Records provided =
──────────

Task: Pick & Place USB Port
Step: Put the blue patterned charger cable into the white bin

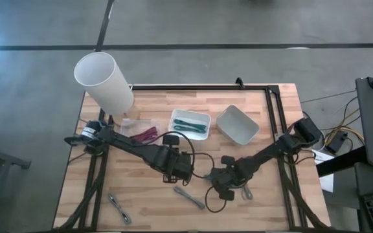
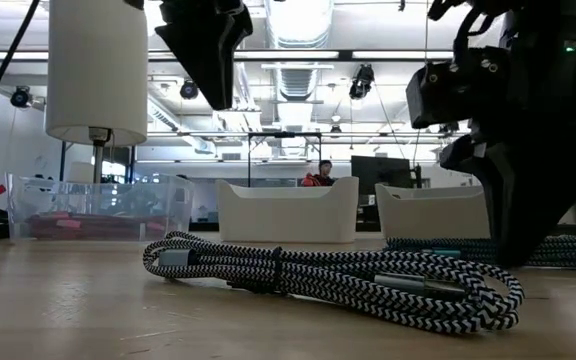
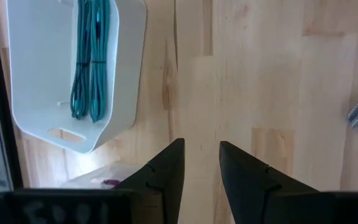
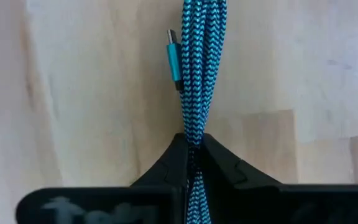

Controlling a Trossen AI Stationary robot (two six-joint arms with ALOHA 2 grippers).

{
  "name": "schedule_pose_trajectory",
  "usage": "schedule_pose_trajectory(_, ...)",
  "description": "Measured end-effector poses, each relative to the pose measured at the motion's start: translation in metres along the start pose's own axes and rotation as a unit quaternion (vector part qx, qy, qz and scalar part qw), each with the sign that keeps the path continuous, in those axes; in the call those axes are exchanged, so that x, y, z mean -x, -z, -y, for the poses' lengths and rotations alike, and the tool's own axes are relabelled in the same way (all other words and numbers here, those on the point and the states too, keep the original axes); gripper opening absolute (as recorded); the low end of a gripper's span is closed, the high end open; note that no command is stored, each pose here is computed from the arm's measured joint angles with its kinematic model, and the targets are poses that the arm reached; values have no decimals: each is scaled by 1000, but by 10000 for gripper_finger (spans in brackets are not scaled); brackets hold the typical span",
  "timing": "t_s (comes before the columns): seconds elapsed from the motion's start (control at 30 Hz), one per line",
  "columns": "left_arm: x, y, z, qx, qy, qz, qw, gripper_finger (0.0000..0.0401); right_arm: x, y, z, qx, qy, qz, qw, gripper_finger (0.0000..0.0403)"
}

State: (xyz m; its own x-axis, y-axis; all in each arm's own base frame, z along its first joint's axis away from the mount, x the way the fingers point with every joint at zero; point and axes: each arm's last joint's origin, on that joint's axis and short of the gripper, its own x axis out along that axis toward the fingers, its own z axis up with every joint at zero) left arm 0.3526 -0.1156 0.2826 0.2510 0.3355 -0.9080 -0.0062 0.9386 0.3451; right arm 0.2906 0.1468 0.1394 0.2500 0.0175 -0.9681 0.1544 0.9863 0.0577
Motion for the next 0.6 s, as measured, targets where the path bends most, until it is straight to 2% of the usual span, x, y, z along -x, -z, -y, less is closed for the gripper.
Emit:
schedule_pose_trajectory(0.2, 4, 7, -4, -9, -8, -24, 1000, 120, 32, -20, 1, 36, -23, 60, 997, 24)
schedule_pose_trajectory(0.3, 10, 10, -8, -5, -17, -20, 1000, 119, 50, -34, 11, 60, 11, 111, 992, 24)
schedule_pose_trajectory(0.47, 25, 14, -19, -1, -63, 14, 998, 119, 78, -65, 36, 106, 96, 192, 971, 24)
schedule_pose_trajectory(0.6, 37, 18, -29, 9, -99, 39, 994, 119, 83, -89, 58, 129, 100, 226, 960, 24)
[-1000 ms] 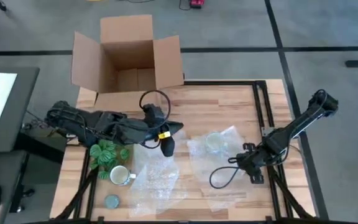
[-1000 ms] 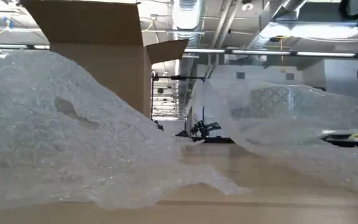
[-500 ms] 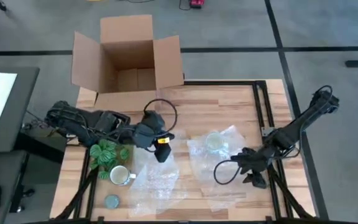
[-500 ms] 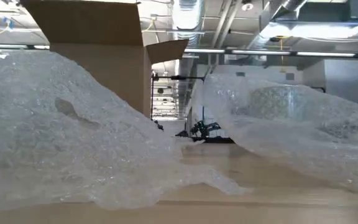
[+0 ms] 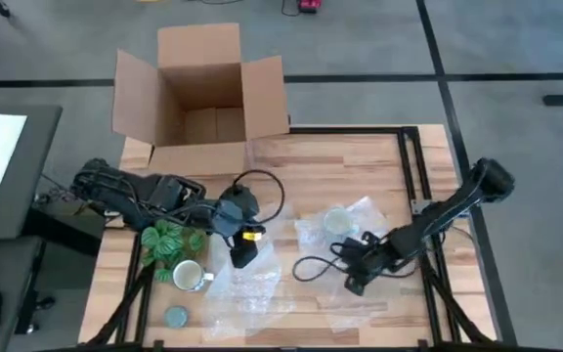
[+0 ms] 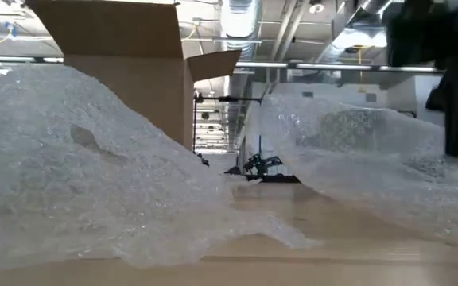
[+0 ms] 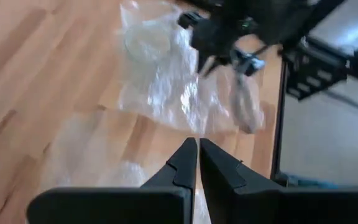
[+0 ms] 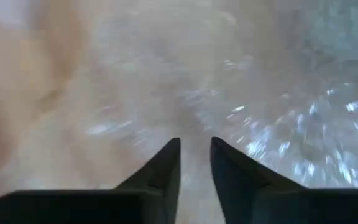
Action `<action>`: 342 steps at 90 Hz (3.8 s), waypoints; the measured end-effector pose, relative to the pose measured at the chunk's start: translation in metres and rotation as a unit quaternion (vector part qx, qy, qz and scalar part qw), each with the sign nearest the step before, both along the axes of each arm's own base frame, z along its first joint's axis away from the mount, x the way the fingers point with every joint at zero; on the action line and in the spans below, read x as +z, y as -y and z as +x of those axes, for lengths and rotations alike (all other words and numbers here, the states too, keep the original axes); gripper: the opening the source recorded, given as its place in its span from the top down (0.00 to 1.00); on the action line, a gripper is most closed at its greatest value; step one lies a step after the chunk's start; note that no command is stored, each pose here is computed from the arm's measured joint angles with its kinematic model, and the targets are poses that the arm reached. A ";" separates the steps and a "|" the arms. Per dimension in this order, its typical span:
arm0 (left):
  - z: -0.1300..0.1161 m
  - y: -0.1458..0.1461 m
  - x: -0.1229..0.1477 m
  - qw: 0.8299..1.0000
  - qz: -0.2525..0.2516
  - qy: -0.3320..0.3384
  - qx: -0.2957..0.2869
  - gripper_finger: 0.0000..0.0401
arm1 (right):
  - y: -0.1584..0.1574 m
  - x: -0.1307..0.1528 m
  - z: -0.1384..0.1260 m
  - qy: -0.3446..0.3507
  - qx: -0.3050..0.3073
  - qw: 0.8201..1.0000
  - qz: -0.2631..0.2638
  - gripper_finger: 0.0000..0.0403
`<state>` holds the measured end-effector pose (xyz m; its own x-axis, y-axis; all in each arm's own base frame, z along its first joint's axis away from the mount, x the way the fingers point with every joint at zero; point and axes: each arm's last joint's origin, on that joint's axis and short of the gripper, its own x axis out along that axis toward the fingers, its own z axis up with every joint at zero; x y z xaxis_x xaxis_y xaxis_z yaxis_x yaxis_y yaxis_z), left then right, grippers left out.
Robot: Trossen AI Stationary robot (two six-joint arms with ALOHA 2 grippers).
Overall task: Wrap mug
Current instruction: Wrap the green mug with bubble wrap
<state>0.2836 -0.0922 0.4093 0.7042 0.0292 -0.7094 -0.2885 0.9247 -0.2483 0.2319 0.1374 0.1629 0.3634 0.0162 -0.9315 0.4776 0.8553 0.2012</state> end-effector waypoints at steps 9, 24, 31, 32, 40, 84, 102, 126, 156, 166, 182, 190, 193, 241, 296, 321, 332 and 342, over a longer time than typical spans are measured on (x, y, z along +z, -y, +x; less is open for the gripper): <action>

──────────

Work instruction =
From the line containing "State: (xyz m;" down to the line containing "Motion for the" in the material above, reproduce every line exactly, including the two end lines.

Task answer =
State: (xyz m; its own x-axis, y-axis; all in each arm's own base frame, z along its first joint's axis away from the mount, x the way the fingers point with every joint at zero; point and axes: each arm's last joint's origin, on that joint's axis and short of the gripper, its own x axis out along that axis toward the fingers, its own z axis up with every joint at zero) left arm 0.3526 -0.1156 0.2826 0.2510 0.3355 -0.9080 -0.0062 0.9386 0.3451; right arm 0.2906 0.1468 0.1394 0.2500 0.0175 -0.9681 0.1544 0.9863 0.0577
Motion for the next 0.6 s, as measured, targets where the path bends most, until it is straight to 2% of the usual span, x, y, z along -x, -z, -y, less is closed for the gripper.

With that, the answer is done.